Is this proof that the collection F(N) of all finite subsets of N is countable correct?

Question

I am going through Bartle and Sherbert's Introduction to Real Analysis and doing all the exercises. I have just tried the last of section 1.3, which requires you to prove the aforesaid statement. I think I've come up with something satisfactory, but it looks nothing like the hint the book offers at the end.

I start by building a grid that includes all the finite subsets of N as follows. Each finite subset has a natural number n of elements (except the empty set, which has none), so each row includes all the subsets with the same number of elements (except the first row, which also includes the empty set. First row would start like this: ∅, {1}, {2}, {3} ... Second row would start like this: {1,2}, {1,3}, {1,4} ... Position within the row is determined by two aspects: we add up the elements of the sets and start with those who sum is the smallest possible natural number m that results from the sum of distinct elements of the sets in the row. For the first row, this is the empty set; for the second row, this is 3 (1+2) and so on. If two sets in the same row add up to the same m, their ordering is determined by checking the minimum element of those sets. The one with the smallest minimum goes first. If the sets share the same minimum, we proceed to check the next minimum of both sets once we've removed the first minimum, and so on recursively. For example, in row 2, both {1,4} and {2,3} add to 5, but as 1<2, {1,4} goes before the other.

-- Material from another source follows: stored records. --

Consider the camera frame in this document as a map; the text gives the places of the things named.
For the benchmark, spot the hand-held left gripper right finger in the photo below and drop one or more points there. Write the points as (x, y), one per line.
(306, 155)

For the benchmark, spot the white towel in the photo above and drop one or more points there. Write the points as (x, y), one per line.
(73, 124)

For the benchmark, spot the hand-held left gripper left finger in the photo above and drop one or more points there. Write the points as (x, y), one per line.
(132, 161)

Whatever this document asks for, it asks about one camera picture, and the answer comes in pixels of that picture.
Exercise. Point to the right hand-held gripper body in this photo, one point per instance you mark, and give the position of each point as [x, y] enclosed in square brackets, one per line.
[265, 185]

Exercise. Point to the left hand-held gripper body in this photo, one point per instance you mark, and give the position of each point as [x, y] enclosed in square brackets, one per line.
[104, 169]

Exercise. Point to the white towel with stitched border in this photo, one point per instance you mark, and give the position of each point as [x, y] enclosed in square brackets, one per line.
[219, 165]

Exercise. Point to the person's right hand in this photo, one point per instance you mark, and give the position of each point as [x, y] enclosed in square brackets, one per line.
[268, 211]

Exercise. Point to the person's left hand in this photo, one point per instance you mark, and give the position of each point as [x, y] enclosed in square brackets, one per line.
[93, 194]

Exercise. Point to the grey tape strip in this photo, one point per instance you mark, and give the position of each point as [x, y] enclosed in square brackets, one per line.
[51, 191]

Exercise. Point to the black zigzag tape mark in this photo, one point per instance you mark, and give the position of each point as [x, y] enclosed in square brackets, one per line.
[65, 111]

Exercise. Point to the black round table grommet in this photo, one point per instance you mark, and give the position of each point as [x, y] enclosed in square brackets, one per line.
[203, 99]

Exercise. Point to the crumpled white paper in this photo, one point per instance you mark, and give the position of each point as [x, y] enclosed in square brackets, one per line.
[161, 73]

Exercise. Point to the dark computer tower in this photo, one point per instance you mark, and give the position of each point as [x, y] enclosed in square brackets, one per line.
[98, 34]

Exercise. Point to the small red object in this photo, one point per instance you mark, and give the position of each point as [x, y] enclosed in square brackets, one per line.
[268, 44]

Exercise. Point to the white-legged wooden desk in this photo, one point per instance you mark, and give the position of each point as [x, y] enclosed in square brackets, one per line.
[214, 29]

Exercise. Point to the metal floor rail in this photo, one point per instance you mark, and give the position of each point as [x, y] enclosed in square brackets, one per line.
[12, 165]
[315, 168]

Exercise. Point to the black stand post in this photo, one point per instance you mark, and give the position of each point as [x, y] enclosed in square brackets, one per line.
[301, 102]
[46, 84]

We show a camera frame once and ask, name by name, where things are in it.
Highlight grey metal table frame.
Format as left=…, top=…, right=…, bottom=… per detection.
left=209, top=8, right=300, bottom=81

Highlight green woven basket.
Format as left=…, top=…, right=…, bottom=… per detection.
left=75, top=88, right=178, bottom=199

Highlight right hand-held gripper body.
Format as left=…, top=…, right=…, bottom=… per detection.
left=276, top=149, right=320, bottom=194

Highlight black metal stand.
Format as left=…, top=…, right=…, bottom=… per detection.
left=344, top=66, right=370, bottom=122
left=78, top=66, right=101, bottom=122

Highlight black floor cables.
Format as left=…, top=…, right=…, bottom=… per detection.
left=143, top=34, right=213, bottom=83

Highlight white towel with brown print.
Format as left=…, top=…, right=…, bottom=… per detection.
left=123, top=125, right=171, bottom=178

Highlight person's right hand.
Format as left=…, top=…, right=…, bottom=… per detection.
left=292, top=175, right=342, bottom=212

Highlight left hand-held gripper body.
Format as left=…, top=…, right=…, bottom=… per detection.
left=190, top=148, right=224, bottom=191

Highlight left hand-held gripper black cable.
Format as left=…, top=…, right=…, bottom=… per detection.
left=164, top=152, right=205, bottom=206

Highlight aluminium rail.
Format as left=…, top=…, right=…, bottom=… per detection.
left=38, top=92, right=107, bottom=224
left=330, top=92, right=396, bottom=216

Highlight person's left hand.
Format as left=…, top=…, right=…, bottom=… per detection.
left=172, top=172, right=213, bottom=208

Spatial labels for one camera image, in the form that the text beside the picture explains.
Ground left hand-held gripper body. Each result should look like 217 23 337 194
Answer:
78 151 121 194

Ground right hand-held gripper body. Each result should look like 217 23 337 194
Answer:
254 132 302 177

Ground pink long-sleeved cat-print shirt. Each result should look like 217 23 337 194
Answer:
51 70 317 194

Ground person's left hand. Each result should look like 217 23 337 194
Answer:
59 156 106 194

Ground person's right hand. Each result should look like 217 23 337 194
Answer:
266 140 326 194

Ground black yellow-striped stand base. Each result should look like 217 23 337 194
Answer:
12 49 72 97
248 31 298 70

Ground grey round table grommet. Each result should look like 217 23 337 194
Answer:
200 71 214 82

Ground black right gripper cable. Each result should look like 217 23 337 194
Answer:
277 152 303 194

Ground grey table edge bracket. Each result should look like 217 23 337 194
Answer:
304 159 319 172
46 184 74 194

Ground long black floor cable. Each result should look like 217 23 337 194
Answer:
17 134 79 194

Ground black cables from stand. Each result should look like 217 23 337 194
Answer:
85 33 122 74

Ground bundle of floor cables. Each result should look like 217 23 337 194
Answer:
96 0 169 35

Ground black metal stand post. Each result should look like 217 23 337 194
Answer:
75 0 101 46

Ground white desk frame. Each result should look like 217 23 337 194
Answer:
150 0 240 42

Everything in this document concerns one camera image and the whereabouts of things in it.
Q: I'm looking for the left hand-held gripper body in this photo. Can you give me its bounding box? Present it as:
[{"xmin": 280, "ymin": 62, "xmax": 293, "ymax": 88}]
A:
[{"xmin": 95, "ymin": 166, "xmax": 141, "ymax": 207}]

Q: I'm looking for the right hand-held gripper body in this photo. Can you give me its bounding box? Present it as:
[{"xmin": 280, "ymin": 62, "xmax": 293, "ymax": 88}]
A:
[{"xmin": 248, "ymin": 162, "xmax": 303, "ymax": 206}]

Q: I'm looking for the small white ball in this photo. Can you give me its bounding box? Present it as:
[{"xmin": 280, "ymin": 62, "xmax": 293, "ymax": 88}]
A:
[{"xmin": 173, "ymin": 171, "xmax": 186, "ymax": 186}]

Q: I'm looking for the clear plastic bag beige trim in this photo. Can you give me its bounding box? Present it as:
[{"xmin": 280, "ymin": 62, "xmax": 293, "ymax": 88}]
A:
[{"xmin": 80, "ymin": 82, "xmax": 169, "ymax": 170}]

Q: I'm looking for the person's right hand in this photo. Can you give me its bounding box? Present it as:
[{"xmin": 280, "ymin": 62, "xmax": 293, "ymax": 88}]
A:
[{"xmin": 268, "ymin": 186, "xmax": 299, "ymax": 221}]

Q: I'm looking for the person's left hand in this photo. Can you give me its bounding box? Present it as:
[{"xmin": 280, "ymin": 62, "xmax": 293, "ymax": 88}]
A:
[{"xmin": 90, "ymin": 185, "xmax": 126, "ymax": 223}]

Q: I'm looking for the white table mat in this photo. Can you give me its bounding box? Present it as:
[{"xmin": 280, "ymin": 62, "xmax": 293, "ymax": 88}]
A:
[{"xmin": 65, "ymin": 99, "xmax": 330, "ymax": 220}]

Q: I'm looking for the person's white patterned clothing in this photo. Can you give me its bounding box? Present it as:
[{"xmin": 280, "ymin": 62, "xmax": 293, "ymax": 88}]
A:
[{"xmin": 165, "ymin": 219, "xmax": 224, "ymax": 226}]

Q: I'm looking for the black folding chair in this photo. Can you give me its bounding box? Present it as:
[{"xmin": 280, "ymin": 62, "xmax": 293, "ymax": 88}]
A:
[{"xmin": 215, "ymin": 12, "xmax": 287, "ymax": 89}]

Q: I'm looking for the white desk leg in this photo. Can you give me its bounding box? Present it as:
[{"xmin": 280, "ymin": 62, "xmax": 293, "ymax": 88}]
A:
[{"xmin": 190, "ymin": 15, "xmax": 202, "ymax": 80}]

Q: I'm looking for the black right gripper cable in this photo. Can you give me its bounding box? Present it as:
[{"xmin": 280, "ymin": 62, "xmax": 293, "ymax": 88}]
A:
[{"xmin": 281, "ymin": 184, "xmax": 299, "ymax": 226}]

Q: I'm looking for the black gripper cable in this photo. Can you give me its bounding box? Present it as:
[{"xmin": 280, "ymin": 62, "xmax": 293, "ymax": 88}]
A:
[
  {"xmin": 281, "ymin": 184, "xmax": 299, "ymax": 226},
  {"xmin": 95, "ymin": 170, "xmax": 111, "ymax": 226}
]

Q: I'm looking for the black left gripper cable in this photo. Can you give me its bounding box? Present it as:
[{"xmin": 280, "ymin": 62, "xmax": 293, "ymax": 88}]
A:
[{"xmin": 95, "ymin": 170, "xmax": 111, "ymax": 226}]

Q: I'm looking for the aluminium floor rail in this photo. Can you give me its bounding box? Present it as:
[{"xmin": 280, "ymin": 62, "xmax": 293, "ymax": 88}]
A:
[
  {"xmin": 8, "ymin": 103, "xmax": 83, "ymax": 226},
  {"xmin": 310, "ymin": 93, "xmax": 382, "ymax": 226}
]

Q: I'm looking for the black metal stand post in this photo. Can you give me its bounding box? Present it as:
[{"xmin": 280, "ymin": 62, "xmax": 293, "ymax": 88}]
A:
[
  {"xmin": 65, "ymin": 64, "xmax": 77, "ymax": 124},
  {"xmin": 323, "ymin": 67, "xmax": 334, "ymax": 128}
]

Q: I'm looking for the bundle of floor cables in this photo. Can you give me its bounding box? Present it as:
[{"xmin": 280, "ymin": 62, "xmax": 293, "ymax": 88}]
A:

I claim this grid includes all finite subsets of N and uniquely locates them through row and column position. Using this fact, a bijection be established between this set and the set NxN or ordered pairs of natural numbers. ∅ maps to {1,1},{1} maps to {1,2}, {1,2} maps to {2,1} and so forth.

Now the textbook chapter showed there's a bijection from N to NxN (call it f). We have just produced a bijection from P(N) to NxN (call it g), and as the inverse of a bijection is also a bijection, by composing f and the inverse of g we have created a bijection from N to P(N), which proves that P(N) is countable.

Is this correct? Have I missed something?

Answer 1

Your argument looks fine to me. You can try to formalize it, but at this point the idea is more important than writing every rigorous detail down.

One suggestion if you want to formalize your argument a bit more: prove that the order you define on the rows is a well-order, meaning that any subset (of the row) has a minimum element. In other words, this ensures that there is always a well-defined "next" element in the sequence.

You can also prove that within a single row, you reach any set belonging to it in a finite number of steps. This is to ensure your map from $\mathbb{N} \times \mathbb{N}$ is surjective.